Miriam Cheng

My first day at ISF brought me both confusion and excitement. I recall my parents dropping me off in a classroom. There I was, a five-year-old girl, surrounded by strangers, feeling all alone. I remember fear and bewilderment as I watched my new classmates cry for their parents, but also the joy of meeting new friends and the nurturing warmth of my teachers. Above all, I most clearly remember a sense of looming uncertainty regarding my future: all of these feelings swirled in my heart as I wondered what I had gotten myself into. If you were to ask that girl who she was, where she came from, or what she hoped to become, she certainly would have been clueless (as most five-year-olds tend to be). But let her thrive at ISF for thirteen years, playing, learning, exploring… it transforms her into a confident, mature young adult with a clear understanding of her own values and passions.
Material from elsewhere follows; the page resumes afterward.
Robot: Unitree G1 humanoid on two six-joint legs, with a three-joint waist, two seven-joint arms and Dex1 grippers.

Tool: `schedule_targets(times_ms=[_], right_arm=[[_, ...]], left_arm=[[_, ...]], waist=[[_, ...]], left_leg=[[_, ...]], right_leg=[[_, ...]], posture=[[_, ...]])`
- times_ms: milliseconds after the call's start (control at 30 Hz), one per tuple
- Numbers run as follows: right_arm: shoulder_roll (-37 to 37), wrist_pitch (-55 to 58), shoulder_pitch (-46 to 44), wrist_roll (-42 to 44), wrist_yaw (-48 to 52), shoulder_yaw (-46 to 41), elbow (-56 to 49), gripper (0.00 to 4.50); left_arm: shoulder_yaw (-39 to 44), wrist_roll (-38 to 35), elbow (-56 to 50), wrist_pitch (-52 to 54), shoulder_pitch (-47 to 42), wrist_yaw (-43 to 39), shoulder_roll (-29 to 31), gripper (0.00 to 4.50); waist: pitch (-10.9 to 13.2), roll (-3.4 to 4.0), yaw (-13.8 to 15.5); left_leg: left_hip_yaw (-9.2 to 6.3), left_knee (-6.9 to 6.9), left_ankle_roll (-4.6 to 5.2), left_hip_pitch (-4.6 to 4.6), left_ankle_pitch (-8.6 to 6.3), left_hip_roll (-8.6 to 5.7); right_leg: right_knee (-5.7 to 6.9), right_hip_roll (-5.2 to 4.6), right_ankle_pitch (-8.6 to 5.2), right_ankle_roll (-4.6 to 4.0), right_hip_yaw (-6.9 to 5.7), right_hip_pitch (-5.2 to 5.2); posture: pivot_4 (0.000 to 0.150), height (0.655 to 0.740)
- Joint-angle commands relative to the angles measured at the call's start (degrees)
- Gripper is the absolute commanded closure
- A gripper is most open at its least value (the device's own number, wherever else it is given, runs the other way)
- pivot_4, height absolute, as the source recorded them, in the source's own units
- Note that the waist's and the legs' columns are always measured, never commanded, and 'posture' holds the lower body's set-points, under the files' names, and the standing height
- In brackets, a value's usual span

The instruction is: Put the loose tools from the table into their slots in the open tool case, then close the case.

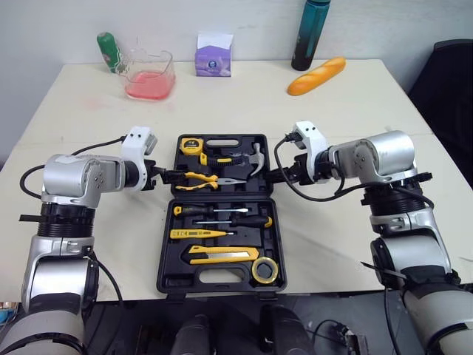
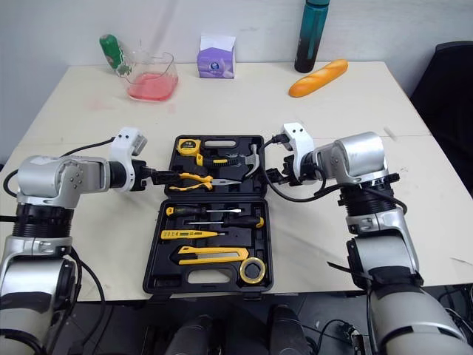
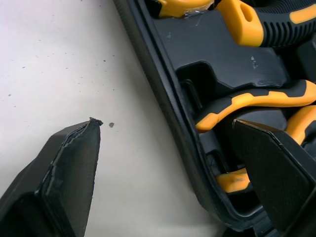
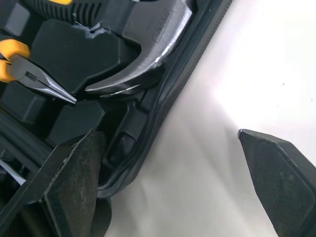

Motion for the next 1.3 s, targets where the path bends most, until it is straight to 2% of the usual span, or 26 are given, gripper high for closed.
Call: schedule_targets(times_ms=[33, 800, 900, 1100, 1167, 1300], right_arm=[[0.4, 0.5, 0.0, 0.9, -1.0, -1.9, -2.5, 0.04], [3.2, -0.5, 0.6, -0.7, -7.8, -2.0, 0.6, 0.04], [3.8, 0.7, 0.9, -0.3, -8.3, -2.3, 0.9, 1.34], [6.5, 2.9, 0.9, 0.3, -10.3, -5.6, 2.8, 4.37], [7.3, 3.6, 1.1, 0.3, -11.3, -6.9, 2.9, 4.5], [8.6, 4.6, 1.1, 0.5, -13.0, -9.9, 2.6, 4.5]], left_arm=[[0.0, 1.8, 0.5, -0.6, -1.0, 0.3, 0.0, 0.0], [-2.0, 6.0, 5.3, -2.2, -3.2, -1.4, -2.0, 0.0], [-1.7, 5.6, 4.9, -1.4, -3.7, -1.7, -2.8, 0.9], [-3.3, 6.2, 4.0, -1.1, -3.6, -2.7, -3.7, 3.57], [-3.2, 6.2, 3.6, -1.0, -3.3, -2.6, -4.0, 4.25], [-1.1, 5.9, 3.4, -1.0, -2.9, -1.4, -5.1, 4.3]], waist=[[0.0, 0.0, 0.0], [0.0, 0.0, 0.1], [0.0, 0.0, 0.1], [-0.1, -0.06, 0.1], [-0.1, -0.08, 0.1], [-0.1, -0.09, 0.1]], left_leg=[[0.0, 0.0, 0.0, 0.0, 0.0, 0.0], [0.0, 0.01, 0.01, 0.0, 0.01, 0.0], [0.0, 0.01, 0.01, 0.01, 0.01, 0.0], [-0.03, 0.04, 0.0, 0.06, 0.05, 0.02], [-0.03, 0.04, 0.0, 0.19, 0.05, 0.07], [-0.04, 0.04, 0.0, 0.2, 0.05, 0.08]], right_leg=[[0.0, 0.0, 0.0, 0.0, 0.0, 0.0], [0.04, -0.01, 0.0, 0.0, 0.03, 0.0], [0.05, -0.02, 0.0, 0.0, 0.03, 0.0], [0.14, -0.02, 0.0, -0.01, 0.06, 0.04], [0.14, -0.02, 0.0, -0.01, 0.07, 0.15], [0.14, -0.04, 0.01, -0.01, 0.09, 0.16]], posture=[[0.15, 0.74], [0.15, 0.74], [0.15, 0.74], [0.15, 0.74], [0.15, 0.74], [0.15, 0.74]])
“The largest of trees grow from the smallest of saplings.” From my first day at ISF, I found that teachers at ISF were committed to teaching us about our roots, by educating us about our history and connecting us to our rich cultural heritage. By the time I reached secondary school, along with our burgeoning understanding of the world came a shift in how we were taught: there was a new emphasis on the roles and responsibilities of a global citizen, and we were thus encouraged to extend our shoots far into the air above. We began exploring farther and farther abroad, taking community service trips to Southeast Asia, conducting research in the United Kingdom, and attending scientific conventions in the United States. Now, as I prepare to head to California for college, I’m confident in saying that my identity remains firmly rooted in Chinese culture, because I once was the smallest of saplings growing in the fertile soil of the ISF Academy.

While chatting with my friends about our upcoming plans, it surprised me just how much we had diverged in such a short timespan: one second, we were those tiny five year-olds chanting《弟子規》in unison; the next, we are fully grown adults, with unique backgrounds, talents, and interests. While I’m interested in exploring a future in STEM, my friends have found their own respective niches, studying the western classics, arts, and social sciences, among other subjects. Outside of academics, there is also incredible diversity in what we do for fun, too, which makes for a fun and dynamic social environment, where everybody brings something different to the table. I attribute this to ISF’s quality as an accommodating and inclusive place, which embraces and fosters talent across all dimensions. Personally, ISF has allowed me to discover a passion for Chinese classics and various STEM subjects, while simultaneously honing my skills as a squash player.

I’m entirely aware that my first day at Stanford will probably bring the same challenges as my first day at ISF: confusion, bewilderment, and great uncertainty. But just as ISF has also brought me immeasurable joy, knowledge, and friendship, college is an opportunity, a new beginning, for which ISF has prepared me well.

As class valedictorian and a proud ISF student from day one, I now stand fully ready for whatever may come, knowing with greater confidence who I am, where I come from, and where I wish to go.